We study the topologies generated by different compacting sequences corresponding to POWVs and find that most of them are redundant. There are two kinds of redundancy. First, different compacting sequences generate the same topology. Second, different compacting sequences generate "equivalent" topologies in terms of both wirelength and timing. Two topologies are equivalent when they are the same in all node positions (pins and Steiner nodes) in Hanan grid and the connections between nodes. The only difference between equivalent topologies is the routes between the node pairs. To eliminate these two types of redundancy, we introduce the concept of "abstract topology". An abstract topology for a net is the topology on the Hanan grid that fixes the positions for all the nodes (pins and Steiner nodes) and the connections between these nodes. The difference between an abstract topology and a normal topology on the Hanan grid is that the abstract topology does not specify how the connection is embedded in Hanan grid. If two compacting sequences generate the same topology or equivalent topologies, their corresponding abstract topology is the same. Therefore, we only need to record the different abstract topologies for POWVs. Figure 7 illustrate the concept of abstract topology for a 6-pin net. Although the concept of abstract topology is very simple, it can save huge amount of table space. For example, consider a 9-pin abstract topology with 7 steiner nodes, 15 two-pin nets in the tree. If there are 2 different routing for 10 two-pin nets in 15, # embedded topologies =  $2^{10}$  = 1024. If we just directly save the different topologies, we may need thousands of times space than just saving abstract topologies.

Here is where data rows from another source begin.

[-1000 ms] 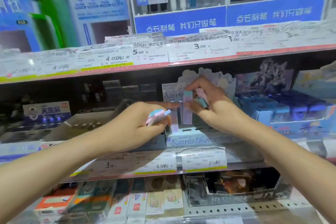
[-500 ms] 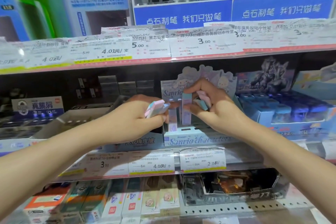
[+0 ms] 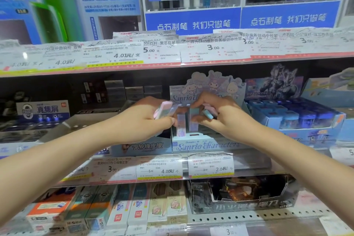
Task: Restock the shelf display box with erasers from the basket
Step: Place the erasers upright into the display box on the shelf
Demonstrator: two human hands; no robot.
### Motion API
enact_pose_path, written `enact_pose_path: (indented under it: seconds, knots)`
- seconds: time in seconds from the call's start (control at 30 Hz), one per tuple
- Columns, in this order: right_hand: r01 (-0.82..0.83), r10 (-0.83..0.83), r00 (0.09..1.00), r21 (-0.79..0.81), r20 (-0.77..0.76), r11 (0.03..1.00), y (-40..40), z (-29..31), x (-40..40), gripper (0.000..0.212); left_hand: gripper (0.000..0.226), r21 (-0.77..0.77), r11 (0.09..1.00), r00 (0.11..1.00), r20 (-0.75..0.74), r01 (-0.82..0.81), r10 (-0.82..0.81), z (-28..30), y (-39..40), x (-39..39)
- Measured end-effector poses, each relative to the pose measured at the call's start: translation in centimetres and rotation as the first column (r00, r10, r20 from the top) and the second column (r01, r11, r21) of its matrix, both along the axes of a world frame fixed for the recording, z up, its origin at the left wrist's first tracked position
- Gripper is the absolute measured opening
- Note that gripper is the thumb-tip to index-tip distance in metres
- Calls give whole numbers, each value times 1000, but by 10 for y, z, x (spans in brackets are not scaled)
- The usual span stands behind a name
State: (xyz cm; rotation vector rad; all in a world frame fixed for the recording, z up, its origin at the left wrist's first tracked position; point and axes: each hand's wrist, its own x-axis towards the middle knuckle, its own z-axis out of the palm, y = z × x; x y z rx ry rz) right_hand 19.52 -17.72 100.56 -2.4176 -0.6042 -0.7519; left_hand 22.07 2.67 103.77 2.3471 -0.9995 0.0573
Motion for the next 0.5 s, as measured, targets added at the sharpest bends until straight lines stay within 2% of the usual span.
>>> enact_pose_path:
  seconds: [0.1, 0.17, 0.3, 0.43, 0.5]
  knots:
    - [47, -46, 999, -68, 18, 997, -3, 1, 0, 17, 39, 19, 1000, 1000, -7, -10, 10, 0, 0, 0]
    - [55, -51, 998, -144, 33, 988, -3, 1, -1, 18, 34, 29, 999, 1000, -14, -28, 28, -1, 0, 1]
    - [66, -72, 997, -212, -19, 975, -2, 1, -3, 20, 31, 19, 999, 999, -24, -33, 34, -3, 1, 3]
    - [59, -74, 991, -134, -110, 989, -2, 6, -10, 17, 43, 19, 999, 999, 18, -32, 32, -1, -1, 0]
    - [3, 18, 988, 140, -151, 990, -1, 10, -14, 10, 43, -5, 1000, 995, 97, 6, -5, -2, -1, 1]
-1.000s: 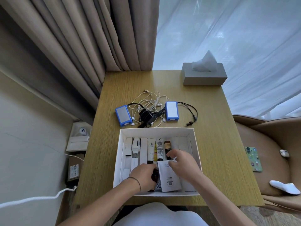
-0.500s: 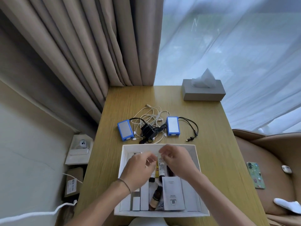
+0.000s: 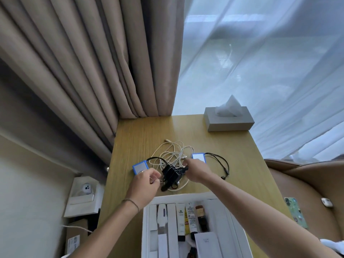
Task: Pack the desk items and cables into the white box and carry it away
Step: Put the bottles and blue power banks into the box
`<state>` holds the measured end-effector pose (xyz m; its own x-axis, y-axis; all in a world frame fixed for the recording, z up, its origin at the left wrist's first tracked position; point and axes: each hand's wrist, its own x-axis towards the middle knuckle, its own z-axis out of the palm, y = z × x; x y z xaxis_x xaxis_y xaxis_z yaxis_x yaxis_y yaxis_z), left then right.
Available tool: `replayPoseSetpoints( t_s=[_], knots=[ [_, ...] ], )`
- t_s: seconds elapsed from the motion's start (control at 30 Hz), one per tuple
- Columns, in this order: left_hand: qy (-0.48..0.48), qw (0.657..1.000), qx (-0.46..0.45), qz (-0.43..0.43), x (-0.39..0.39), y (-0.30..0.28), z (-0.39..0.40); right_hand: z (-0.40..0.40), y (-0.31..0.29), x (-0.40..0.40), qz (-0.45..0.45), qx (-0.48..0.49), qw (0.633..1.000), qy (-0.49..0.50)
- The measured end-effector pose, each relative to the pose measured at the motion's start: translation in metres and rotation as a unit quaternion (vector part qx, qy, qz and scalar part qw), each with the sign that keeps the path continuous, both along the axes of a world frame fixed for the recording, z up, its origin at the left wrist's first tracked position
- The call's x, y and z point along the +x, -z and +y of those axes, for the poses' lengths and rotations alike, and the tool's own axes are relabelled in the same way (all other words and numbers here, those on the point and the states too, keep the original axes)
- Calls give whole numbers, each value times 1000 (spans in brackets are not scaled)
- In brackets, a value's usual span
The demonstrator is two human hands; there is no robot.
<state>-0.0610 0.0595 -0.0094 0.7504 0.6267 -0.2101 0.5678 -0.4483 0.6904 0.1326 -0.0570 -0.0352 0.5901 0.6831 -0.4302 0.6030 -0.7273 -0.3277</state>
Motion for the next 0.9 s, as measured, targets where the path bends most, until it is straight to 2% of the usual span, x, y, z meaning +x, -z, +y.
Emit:
replayPoseSetpoints(
  t_s=[0.17, 0.33, 0.5, 0.67, 0.9],
  knots=[
    [-13, 1000, -2, 27, -4, 22, 31, 19, 21, 8, -51, -69, 993, -82],
    [-59, 994, 20, 92, -7, 45, 60, 20, 35, 14, -154, -126, 968, -150],
    [-113, 981, -15, 156, -5, 64, 77, 16, 44, 19, -163, -139, 955, -205],
    [-140, 973, -46, 176, -1, 77, 81, 4, 35, 17, -132, -142, 965, -175],
    [-180, 964, -88, 173, 19, 89, 74, -13, -28, 24, -67, -69, 991, -91]
  ],
)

Figure 7: Abstract topology

Now the way we find different abstract topologies is as following. We start from the end node corresponding to the

pins and for every POWV, trace back in the reverse direction of edges until reaching the start node. Hence the *compacting sequence* is found. Since the *compacting sequence* gives us the topology of the tree, we can get the abstract topology from the topology. If the abstract topology is different from the others, we keep it in the table corresponding to that POWV. Otherwise, simply discard it. After the whole process, we get all the different abstract topologies for every POWV corresponding to every pin position.

However, there is still a problem in generating and comparing the abstract topologies. To know whether a topology is redundant, we need to first find the abstract topology for the topology and compare it to all the abstract topologies found. This tree generation and comparison take a lot of runtime. Therefore, we want to make it easier and faster. The way we do this is using Topology Signature. A Topology Signature of a topology (for a given pin configuration) is the positions of the Steiner nodes in the topology. The following theorem gives us a better way to comparing two abstract topologies.

THEOREM 1. Theorem1: For A-trees generated by our algorithm, two trees A and B has the same topology signature  $\leftrightarrow$  A and B has the same abstract topology.

Proof sketch:

 $\leftarrow$ 

Obviously, from the definition, the abstract topology decides the Steiner node positions. One abstract topology corresponds to only one signature (Steiner node positions).

 $\rightarrow$ 

LEMMA 5. In A-trees generated by our algorithm, if fixing the positions for all the nodes (pins and Steiner node), every node v has a unique path to the source s. (The path is an ordered sequence of nodes in the tree with v as the first and s as the last.)

This lemma can be proved by studying the way to connect a tree node to the next along its path to the source in the

From Lemma5, we know topology signature (Steiner node positions) defines the connections of the tree. Hence, it defines the abstract topology (node positions and connections).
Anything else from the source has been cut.